--- TASK DIRECTIONS ---
Skipping all images, output the listing word for word.

--- DATASET CONTENT ---

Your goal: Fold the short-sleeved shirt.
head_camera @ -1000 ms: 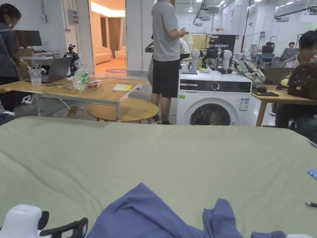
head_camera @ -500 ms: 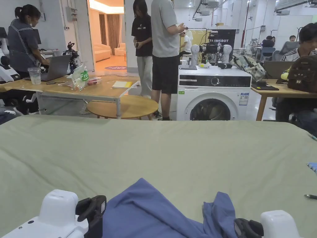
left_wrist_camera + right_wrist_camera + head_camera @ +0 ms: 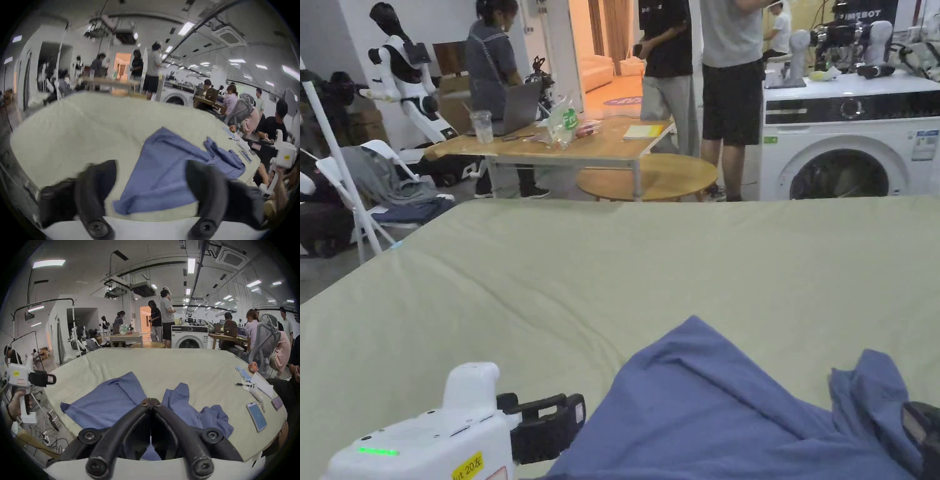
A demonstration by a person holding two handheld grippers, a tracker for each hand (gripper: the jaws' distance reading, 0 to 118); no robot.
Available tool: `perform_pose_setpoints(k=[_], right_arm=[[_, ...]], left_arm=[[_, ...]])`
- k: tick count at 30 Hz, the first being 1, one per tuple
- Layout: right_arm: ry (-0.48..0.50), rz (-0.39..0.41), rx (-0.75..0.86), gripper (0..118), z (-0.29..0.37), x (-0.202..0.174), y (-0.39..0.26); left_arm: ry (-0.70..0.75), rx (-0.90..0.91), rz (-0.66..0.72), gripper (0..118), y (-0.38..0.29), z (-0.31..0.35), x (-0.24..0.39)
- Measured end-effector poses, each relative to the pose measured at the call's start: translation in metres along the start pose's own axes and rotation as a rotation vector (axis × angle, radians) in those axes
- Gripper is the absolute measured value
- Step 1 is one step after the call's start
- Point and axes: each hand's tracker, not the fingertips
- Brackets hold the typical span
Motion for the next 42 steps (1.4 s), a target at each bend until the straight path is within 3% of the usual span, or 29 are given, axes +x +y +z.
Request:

--- ANSWER FOR THIS EXERCISE ---
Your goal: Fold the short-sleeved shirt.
head_camera @ -1000 ms: 
head_camera @ -500 ms: 
left_wrist_camera + right_wrist_camera + head_camera @ +0 ms: 
A demonstration by a person holding two handheld grippers, a tracker for each hand (gripper: the jaws' distance reading, 0 to 118); no robot.
Available tool: `perform_pose_setpoints(k=[_], right_arm=[[_, ...]], left_arm=[[_, ...]])`
- k: tick count at 30 Hz, the first being 1, one per tuple
- Layout: right_arm: ry (-0.48..0.50), rz (-0.39..0.41), rx (-0.75..0.86), gripper (0..118), z (-0.29..0.37), x (-0.202..0.174), y (-0.39..0.26); left_arm: ry (-0.70..0.75), rx (-0.90..0.91), rz (-0.66..0.72), gripper (0..118), y (-0.38..0.29), z (-0.31..0.35), x (-0.24..0.39)
- Measured end-effector poses, each relative to the pose measured at the call's start: translation in metres along the start pose's own axes and rotation as a rotation vector (axis × angle, radians) in those axes
- Gripper is the absolute measured value
- Step 1 is one step after the call's start
- Point and axes: each hand's tracker, not the fingertips
- Brackets hold the typical span
Motion for the next 42 steps (1.4 s), a target at each bend until the straight path is within 3% of the usual span, or 29 are given, axes +x +y +z.
Request:

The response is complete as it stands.